I Earned $300K in Passive Income Last Year. Here Are the Bank Screenshots.

Joey Don
Co-Founder & CEO

I recorded my phone screen this morning. Opened my banking app, scrolled through twelve months of rental income deposits, and let the numbers speak.
Three hundred thousand dollars. Gross passive income from property in a single calendar year.
I am going to walk you through exactly what that number means, how it is structured, what it costs to maintain, and whether it is realistic for someone starting from zero. Because I think the property industry has a transparency problem, and the only way to fix it is to show the actual receipts.
What $300K in Passive Income Actually Looks Like
The total gross rental income across my portfolio for the twelve months was approximately $300,000. That number comes directly from PropertyMe, the software our management team uses to track every dollar in and every dollar out.
Let me break that down into what it means on a weekly and monthly basis. $300,000 per year is $5,769 per week, or approximately $25,000 per month. That is before expenses.
The portfolio includes properties across Melbourne's southeast and east, concentrated in the corridors where we operate for clients: Cranbourne, Hampton Park, Narre Warren, Kilsyth, and surrounding suburbs. These are not premium addresses. They are working-class suburbs where strong rental demand meets constrained supply.
Every property in the portfolio was selected using the same criteria we apply for clients. Land value exceeding 80 per cent of purchase price. Post-renovation rental yield above 5 per cent. Supply-constrained suburb with population inflow. The properties I own are the same type I recommend.
Let me provide more detail on the portfolio composition because the specific property types matter as much as the aggregate number.
The portfolio includes a mix of standalone houses, houses with granny flats, and converted multi-tenancy properties. The standalone houses typically generate $450 to $600 per week in rent. The houses with granny flats generate $800 to $950 per week (main dwelling plus granny flat). The converted multi-tenancy properties generate $900 to $1,200 per week.
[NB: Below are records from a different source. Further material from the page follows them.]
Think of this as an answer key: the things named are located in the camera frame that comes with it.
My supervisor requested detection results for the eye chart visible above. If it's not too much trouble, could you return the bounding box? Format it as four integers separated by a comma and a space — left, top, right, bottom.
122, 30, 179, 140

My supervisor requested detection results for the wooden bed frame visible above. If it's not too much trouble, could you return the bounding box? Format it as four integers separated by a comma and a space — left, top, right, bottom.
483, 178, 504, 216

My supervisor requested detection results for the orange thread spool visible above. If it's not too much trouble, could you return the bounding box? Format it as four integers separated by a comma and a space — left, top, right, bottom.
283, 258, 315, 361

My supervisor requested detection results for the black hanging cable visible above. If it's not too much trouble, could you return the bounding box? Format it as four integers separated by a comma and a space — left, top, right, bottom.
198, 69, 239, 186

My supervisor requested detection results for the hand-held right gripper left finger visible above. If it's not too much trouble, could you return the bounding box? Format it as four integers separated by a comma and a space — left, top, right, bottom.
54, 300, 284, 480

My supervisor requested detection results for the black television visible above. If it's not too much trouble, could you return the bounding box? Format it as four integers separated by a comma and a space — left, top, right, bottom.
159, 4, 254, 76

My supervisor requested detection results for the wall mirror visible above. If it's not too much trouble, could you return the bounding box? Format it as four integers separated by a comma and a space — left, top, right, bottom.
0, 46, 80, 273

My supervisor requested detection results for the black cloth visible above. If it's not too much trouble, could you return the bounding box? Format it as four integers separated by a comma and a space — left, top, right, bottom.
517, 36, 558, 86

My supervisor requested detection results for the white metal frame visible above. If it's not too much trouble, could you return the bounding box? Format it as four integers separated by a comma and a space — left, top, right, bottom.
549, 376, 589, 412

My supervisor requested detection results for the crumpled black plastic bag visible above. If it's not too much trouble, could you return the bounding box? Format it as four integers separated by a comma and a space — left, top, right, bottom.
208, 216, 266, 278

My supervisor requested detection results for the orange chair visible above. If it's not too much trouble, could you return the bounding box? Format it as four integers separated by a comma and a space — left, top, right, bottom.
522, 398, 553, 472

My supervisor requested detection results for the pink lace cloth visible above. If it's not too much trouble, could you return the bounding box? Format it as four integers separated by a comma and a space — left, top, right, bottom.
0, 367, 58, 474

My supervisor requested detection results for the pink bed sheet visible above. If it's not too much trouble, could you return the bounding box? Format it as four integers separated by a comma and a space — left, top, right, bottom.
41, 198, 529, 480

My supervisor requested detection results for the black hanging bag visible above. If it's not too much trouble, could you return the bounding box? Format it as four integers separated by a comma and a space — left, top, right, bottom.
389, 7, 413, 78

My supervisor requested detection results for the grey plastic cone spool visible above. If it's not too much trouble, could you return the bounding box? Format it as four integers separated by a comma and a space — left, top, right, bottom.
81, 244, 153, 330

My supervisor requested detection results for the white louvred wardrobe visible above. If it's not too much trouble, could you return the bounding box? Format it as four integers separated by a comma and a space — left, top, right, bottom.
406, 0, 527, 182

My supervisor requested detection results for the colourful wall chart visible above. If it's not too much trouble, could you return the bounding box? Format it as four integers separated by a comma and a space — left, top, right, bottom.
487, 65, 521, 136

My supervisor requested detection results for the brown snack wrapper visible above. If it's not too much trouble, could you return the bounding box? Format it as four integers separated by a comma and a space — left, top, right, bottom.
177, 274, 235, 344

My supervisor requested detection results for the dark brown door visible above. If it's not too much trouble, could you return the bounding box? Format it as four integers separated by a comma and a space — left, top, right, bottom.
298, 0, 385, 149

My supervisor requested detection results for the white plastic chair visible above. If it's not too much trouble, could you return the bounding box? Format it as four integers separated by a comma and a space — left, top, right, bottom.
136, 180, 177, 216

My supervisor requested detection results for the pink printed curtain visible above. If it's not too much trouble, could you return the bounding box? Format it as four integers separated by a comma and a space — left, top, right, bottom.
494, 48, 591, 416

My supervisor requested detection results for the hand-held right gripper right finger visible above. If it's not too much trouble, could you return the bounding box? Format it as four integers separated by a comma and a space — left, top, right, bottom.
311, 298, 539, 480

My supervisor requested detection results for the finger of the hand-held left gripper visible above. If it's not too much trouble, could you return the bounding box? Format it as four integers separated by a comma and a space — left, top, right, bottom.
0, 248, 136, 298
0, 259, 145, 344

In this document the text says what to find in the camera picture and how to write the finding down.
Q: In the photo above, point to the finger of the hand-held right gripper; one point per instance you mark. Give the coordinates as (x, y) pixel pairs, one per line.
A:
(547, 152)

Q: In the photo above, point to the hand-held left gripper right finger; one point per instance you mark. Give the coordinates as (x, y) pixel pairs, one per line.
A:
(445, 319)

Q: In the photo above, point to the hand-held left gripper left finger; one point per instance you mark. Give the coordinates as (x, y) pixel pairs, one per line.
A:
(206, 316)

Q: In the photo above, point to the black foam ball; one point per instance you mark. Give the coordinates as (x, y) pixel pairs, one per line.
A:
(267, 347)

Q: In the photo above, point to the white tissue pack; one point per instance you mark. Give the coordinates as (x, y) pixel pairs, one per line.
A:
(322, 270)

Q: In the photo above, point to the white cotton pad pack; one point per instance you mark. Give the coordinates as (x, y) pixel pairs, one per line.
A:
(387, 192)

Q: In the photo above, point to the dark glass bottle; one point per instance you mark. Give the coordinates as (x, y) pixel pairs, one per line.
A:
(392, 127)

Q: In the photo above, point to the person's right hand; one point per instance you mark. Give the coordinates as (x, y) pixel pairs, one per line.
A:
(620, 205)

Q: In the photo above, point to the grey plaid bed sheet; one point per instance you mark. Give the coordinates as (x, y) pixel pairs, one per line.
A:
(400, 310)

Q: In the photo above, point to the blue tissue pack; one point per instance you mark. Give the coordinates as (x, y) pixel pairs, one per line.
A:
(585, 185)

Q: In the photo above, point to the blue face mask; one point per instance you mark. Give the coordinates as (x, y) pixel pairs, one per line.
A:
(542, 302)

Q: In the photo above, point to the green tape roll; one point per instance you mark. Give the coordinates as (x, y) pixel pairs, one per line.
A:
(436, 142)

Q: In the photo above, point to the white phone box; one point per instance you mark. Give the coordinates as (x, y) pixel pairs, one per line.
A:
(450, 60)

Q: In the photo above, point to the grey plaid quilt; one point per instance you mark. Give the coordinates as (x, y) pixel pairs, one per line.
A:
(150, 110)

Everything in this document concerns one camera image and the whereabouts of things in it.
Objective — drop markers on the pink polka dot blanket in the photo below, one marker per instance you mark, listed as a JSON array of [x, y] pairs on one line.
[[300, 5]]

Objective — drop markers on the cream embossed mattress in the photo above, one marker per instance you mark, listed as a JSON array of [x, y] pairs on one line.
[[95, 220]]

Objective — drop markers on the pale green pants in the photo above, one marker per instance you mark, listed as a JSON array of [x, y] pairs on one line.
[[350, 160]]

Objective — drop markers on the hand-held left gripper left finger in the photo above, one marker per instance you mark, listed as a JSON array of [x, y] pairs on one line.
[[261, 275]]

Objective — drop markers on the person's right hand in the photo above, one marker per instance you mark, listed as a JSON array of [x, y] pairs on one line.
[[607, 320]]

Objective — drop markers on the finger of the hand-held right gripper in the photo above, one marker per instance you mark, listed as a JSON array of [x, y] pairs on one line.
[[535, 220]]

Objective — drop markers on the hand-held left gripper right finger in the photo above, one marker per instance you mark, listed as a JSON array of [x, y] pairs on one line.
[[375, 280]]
The highest-yielding property in the portfolio is a converted property in Melbourne's southeast that generates over $1,100 per week from three independent tenancies. The total conversion cost was approximately $80,000 on top of a $785,000 purchase price. The gross yield on total outlay is above 6.5 per cent.
The lowest-yielding property is a recent acquisition that has not yet been renovated. It generates $480 per week on a $650,000 purchase, a gross yield of 3.8 per cent. Once the planned renovation is complete, the expected rent is $820 per week, lifting the yield to 6.5 per cent.
This spread illustrates an important point: portfolio income is not static. It grows as properties are renovated, rents are reviewed, and market conditions evolve. The $300,000 figure represents income from a portfolio at various stages of optimisation. Some properties are fully optimised. Others have significant rental uplift potential that will materialise as renovations are completed.
I expect the portfolio's gross income to increase by $30,000 to $40,000 over the next twelve months as the unrenovated properties are brought to full potential. That growth is not dependent on market conditions. It is dependent on renovation execution, which is entirely within our control.
The Expense Reality Nobody Talks About
Gross income means nothing without context. So let me give you the expenses.
Mortgage payments represent the largest outgoing. At current interest rates, the aggregate monthly mortgage across the portfolio sits in the range you would expect for multiple financed properties. I am deliberately not disclosing exact loan balances for privacy reasons, but I can tell you that the portfolio is cash-flow positive after all debt service.
Property management fees: our own team manages the portfolio at the same 1:50 ratio we provide to clients. The management fee is standard, but the outcome, sub-1 per cent vacancy and rapid maintenance response, is what preserves net income.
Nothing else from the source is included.